* _PROBLEM TO WORK ON_
For each line below that includes the string "image", show the whole line.

* _SOURCE DATA_
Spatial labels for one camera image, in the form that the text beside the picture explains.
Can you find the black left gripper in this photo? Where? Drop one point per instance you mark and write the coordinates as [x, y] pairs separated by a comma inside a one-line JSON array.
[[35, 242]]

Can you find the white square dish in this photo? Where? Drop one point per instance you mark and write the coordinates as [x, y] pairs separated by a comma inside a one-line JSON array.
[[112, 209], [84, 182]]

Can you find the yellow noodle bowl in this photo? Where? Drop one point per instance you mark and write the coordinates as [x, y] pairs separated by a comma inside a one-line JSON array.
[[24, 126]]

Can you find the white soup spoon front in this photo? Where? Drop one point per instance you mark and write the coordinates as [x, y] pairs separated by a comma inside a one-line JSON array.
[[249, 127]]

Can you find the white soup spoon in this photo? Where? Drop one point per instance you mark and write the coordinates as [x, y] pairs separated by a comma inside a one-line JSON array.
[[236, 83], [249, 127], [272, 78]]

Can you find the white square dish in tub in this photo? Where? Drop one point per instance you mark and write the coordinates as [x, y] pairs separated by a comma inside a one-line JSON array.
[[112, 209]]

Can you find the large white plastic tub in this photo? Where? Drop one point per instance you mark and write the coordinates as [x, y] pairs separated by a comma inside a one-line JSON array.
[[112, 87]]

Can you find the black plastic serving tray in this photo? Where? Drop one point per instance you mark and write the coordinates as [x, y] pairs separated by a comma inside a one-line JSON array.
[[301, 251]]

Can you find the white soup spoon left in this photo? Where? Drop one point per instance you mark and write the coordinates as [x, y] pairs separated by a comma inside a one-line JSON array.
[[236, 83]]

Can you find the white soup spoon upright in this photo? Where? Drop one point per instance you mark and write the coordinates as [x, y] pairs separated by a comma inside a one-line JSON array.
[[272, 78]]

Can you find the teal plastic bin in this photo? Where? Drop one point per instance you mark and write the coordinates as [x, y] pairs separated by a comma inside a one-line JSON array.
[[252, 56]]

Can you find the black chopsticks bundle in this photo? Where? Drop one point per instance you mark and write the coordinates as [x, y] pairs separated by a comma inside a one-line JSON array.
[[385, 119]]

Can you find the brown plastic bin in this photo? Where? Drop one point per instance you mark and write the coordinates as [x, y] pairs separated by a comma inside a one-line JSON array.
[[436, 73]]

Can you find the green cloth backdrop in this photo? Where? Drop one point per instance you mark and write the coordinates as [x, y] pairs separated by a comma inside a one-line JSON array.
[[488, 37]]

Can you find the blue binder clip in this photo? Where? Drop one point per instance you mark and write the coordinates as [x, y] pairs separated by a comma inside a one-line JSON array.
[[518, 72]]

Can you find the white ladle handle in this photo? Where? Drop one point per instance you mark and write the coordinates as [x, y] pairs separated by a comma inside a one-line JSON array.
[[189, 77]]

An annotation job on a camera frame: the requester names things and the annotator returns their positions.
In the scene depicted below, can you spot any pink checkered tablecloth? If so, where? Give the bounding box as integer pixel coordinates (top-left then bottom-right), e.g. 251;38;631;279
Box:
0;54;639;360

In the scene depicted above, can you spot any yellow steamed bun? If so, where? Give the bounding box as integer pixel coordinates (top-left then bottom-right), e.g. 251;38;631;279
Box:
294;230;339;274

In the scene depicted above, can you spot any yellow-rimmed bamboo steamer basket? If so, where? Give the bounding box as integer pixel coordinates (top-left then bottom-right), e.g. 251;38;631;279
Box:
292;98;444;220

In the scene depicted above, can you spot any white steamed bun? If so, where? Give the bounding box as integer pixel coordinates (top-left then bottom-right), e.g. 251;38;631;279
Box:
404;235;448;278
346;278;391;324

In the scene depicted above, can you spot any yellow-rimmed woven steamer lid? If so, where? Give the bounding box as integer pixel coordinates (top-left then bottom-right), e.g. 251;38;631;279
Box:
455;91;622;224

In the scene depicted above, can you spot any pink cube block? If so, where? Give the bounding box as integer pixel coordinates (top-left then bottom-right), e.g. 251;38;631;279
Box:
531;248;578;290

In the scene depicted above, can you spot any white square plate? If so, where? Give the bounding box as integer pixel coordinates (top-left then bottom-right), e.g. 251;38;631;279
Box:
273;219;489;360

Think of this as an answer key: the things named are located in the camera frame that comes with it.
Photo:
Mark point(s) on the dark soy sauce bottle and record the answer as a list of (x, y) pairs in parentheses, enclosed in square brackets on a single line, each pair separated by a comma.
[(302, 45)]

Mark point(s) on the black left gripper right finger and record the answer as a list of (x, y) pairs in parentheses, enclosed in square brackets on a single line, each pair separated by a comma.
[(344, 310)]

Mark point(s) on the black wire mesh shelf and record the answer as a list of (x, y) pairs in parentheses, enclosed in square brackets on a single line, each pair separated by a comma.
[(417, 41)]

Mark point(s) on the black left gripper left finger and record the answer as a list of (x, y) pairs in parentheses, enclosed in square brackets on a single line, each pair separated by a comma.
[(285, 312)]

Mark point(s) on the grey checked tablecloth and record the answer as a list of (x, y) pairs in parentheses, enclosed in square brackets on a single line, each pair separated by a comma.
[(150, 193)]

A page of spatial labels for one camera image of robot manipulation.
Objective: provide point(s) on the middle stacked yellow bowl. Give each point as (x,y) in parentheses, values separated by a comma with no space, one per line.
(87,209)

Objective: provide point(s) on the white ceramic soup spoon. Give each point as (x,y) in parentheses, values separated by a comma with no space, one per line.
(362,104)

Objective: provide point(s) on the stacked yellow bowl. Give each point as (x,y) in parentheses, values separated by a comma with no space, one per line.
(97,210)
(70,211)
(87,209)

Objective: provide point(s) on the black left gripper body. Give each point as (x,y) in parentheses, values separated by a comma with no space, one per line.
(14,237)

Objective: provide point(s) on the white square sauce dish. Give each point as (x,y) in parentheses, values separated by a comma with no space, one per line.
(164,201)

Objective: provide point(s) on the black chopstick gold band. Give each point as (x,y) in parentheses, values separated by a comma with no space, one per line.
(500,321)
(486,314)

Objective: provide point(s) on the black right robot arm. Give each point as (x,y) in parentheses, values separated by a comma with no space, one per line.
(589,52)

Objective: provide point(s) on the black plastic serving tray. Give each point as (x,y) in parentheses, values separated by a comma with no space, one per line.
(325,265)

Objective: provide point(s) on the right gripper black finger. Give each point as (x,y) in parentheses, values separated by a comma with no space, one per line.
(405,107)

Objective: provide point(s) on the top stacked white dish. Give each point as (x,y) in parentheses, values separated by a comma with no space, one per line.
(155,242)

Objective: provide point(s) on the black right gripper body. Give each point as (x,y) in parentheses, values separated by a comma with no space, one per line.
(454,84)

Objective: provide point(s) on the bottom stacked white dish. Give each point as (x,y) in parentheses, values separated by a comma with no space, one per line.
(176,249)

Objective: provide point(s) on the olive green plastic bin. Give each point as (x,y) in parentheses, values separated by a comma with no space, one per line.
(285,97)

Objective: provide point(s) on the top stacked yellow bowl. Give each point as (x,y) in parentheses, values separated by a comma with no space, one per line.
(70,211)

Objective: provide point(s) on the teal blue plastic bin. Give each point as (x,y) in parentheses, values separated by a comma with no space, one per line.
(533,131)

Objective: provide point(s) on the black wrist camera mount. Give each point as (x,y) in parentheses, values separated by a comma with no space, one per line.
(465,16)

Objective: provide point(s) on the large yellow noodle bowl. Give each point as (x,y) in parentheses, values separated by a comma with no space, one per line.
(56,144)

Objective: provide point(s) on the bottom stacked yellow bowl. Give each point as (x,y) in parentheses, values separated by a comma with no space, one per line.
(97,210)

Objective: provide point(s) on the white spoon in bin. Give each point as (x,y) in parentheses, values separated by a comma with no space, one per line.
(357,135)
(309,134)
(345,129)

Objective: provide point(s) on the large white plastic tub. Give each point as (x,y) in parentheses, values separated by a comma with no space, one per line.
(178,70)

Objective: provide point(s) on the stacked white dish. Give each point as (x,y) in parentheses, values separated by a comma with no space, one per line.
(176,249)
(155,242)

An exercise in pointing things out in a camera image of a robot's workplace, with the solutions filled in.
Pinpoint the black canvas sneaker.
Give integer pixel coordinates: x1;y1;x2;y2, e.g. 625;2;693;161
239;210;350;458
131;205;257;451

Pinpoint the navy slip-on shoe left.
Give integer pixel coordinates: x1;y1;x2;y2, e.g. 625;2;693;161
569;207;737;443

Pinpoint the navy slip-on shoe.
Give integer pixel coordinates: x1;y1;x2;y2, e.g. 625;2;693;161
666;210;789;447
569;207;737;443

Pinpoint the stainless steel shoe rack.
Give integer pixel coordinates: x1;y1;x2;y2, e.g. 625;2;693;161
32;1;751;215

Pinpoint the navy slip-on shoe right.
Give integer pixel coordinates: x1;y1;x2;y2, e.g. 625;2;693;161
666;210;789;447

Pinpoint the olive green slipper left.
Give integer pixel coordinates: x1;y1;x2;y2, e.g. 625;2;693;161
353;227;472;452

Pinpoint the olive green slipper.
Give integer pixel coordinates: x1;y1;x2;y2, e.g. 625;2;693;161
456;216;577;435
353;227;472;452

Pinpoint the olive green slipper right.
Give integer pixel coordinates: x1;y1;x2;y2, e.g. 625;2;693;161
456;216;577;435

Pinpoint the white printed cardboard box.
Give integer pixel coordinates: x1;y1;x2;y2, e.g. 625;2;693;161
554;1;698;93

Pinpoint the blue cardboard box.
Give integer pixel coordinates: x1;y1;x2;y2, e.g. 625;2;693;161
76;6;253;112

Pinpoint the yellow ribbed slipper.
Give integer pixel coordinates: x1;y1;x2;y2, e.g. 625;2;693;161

* _YOUR RESPONSE_
Spatial labels for one camera image, in the form that the text beside the picture explains.
A page of spatial labels for one camera image of robot manipulation.
An exercise in pointing things out in a camera image of a robot's workplace, with the solutions filled in.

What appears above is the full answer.